* Information supplied:
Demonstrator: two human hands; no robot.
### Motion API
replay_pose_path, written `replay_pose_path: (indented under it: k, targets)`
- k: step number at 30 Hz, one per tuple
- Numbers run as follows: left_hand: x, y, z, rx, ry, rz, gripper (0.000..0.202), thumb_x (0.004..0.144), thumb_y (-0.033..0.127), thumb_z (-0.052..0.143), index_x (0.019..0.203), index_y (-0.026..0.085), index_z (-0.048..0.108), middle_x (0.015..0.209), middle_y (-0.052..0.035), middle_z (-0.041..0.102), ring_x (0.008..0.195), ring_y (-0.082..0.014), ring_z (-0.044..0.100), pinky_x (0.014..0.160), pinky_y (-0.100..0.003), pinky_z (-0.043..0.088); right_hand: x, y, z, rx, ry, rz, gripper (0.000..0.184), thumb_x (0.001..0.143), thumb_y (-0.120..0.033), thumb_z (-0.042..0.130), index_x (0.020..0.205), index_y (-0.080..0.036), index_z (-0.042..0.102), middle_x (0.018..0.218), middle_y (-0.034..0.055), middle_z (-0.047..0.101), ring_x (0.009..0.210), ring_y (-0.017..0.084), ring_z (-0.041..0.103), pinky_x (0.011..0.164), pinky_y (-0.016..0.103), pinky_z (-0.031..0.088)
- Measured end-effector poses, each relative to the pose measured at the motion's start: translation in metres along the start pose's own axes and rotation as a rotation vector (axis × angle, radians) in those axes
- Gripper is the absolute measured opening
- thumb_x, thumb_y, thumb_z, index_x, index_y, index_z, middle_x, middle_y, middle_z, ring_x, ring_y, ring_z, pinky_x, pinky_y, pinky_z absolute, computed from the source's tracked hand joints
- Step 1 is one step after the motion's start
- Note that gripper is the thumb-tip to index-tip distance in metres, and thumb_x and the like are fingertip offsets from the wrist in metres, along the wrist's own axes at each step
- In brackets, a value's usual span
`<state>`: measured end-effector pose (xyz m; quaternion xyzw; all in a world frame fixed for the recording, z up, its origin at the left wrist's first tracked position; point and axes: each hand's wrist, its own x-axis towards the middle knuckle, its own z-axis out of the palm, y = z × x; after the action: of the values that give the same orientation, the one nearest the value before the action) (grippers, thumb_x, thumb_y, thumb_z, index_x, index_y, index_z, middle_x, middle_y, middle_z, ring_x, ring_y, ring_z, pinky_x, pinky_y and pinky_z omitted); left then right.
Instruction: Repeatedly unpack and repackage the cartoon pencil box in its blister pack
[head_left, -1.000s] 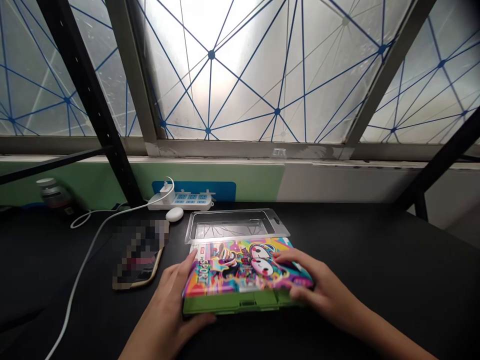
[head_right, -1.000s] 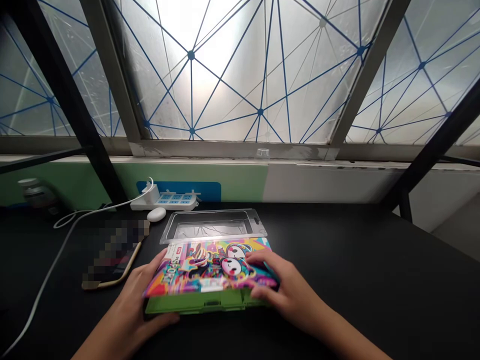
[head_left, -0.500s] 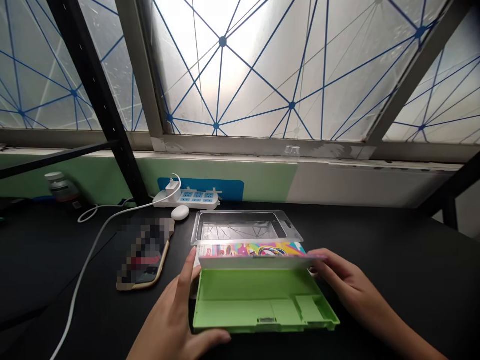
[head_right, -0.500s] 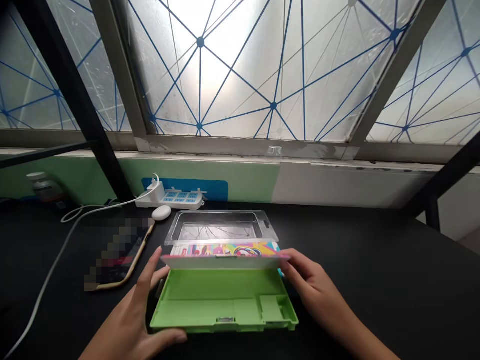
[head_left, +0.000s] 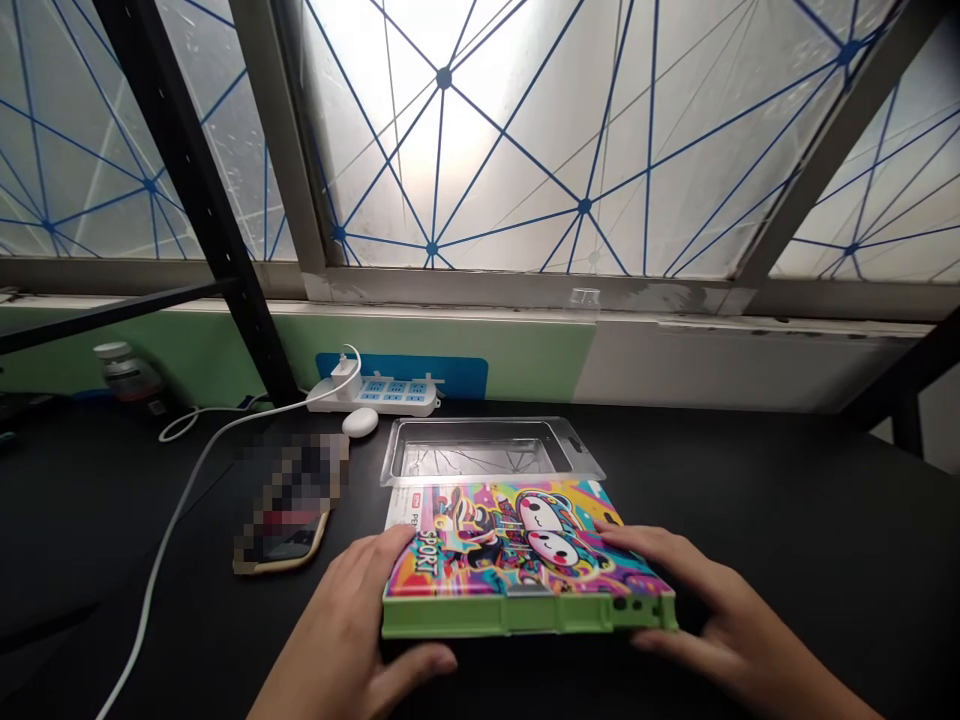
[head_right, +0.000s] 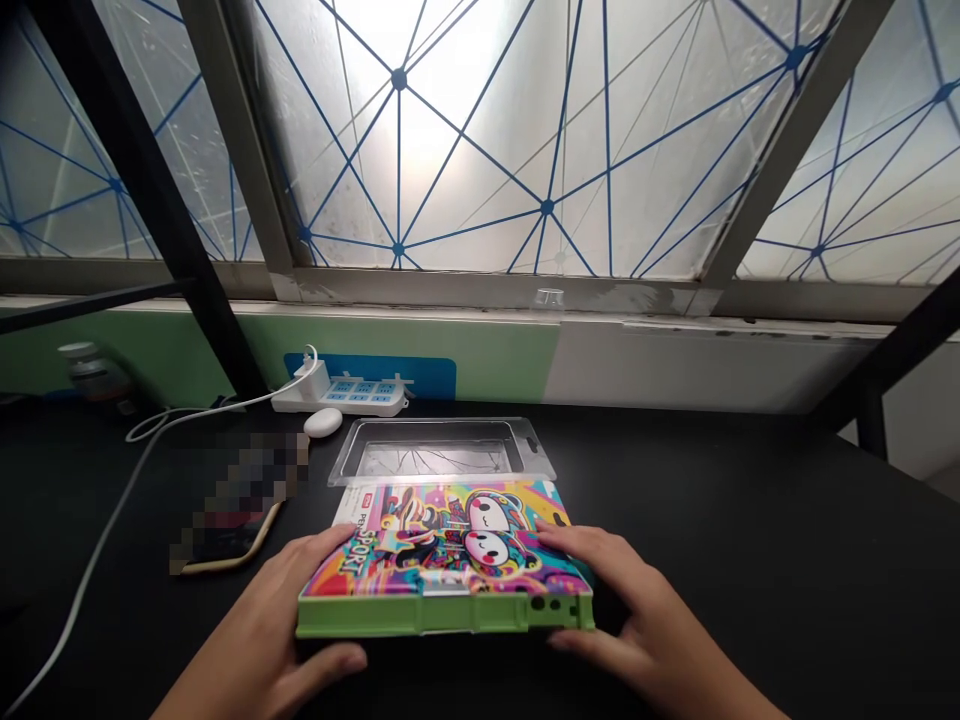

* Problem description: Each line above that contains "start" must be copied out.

* Written response:
- Measured end-effector poses, each relative to the pose measured at the motion's start: translation in metres along the start pose's own axes and rotation as a rotation vector (axis × angle, radians) in those axes
- Step 1 is one step after the motion's start

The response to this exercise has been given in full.